Performs a rotation and bitfield insertion from r2 into r1.
unsigned short _mm_insertfield_16(unsigned short r1, unsigned short r2,
_MM_BITPOSITION16_ENUM rotation, _MM_BITPOSITION16_ENUM low,
_MM_BITPOSITION16_ENUM high)
unsigned int   _mm_insertfield_32(unsigned int r1, unsigned int r2, BitPosition32 rotation,
_MM_BITPOSITION32_ENUM low, _MM_BITPOSITION32_ENUM high)
uint64_t       _mm_insertfield_64(uint64_t r1, uint64_t r2, _MM_BITPOSITION64_ENUM rotation,
_MM_BITPOSITION64_ENUM low, _MM_BITPOSITION64_ENUM high)

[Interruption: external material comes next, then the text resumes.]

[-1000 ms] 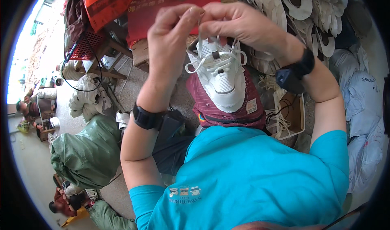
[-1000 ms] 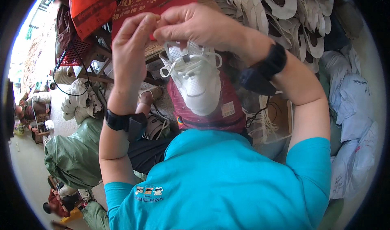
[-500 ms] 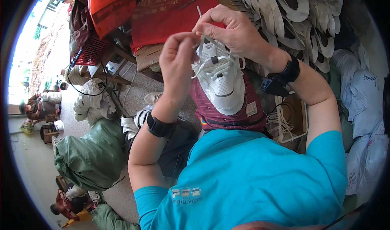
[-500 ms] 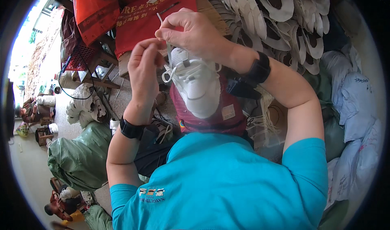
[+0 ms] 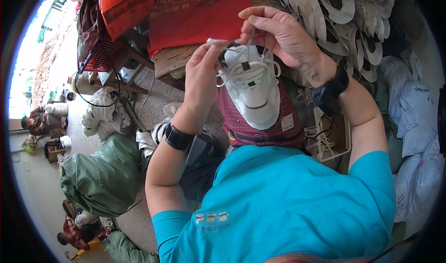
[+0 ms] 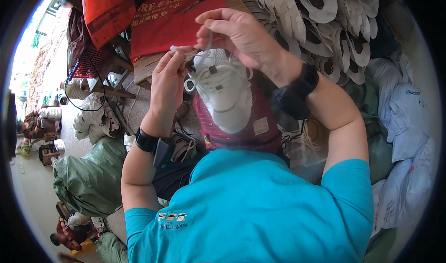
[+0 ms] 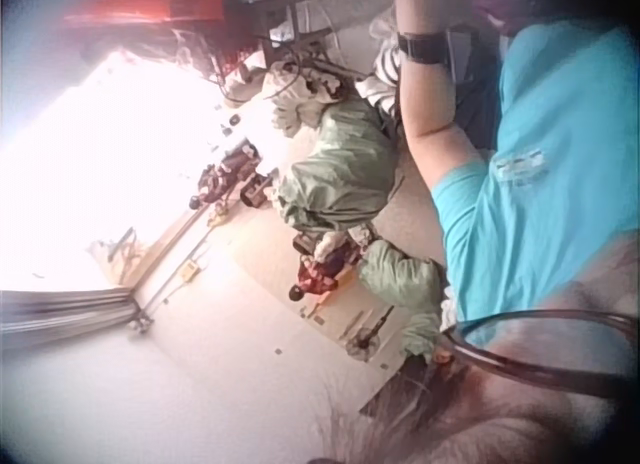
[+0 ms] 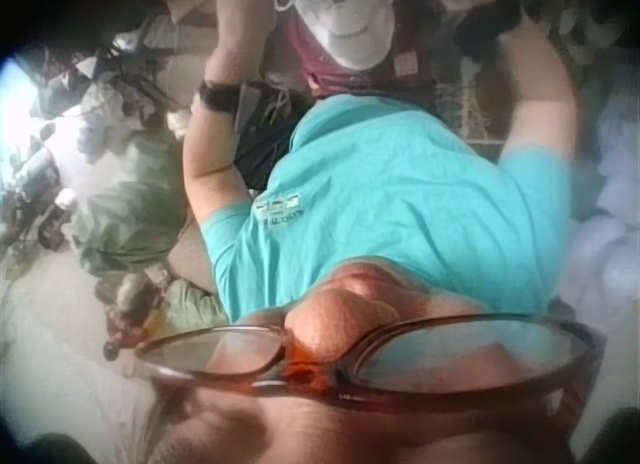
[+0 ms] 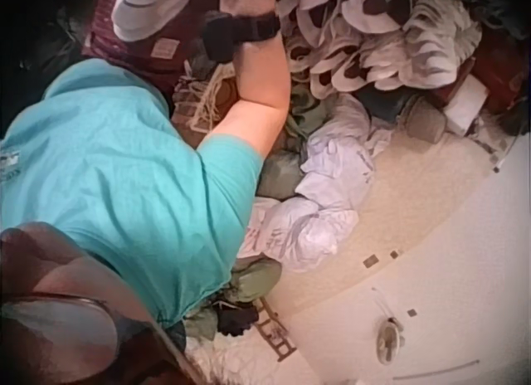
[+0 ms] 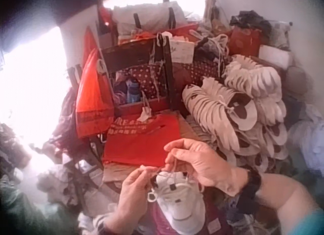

QUADMASK16_{16,32,64} – Set Per-Quad Mask
For each quad (that is, each set of four 4-bit-aligned bits, such as bits 0-3 or 4-7) within the first qquad (16-bits) in r2, the 4 bits are ORed together, and the corresponding bit of the return value is set to the result of the OR.
unsigned short _mm_quadmask16_16(unsigned short r2)
unsigned int   _mm_quadmask16_32(unsigned int r2)
uint64_t       _mm_quadmask16_64(uint64_t r2)

ROTATEFIELD_{16,32,64} – Rotate and Mask Scalar
Performs a rotation and mask of r2.
unsigned short _mm_rotatefield_16(unsigned short r2, _MM_BITPOSITION16_ENUM rotation,
_MM_BITPOSITION16_ENUM low, _MM_BITPOSITION16_ENUM high)
unsigned int   _mm_rotatefield_32(unsigned int r2, _MM_BITPOSITION32_ENUM rotation,
_MM_BITPOSITION32_ENUM low, _MM_BITPOSITION32_ENUM high)
uint64_t       _mm_rotatefield_64(uint64_t r2, _MM_BITPOSITION64_ENUM rotation,
_MM_BITPOSITION64_ENUM low, _MM_BITPOSITION64_ENUM high)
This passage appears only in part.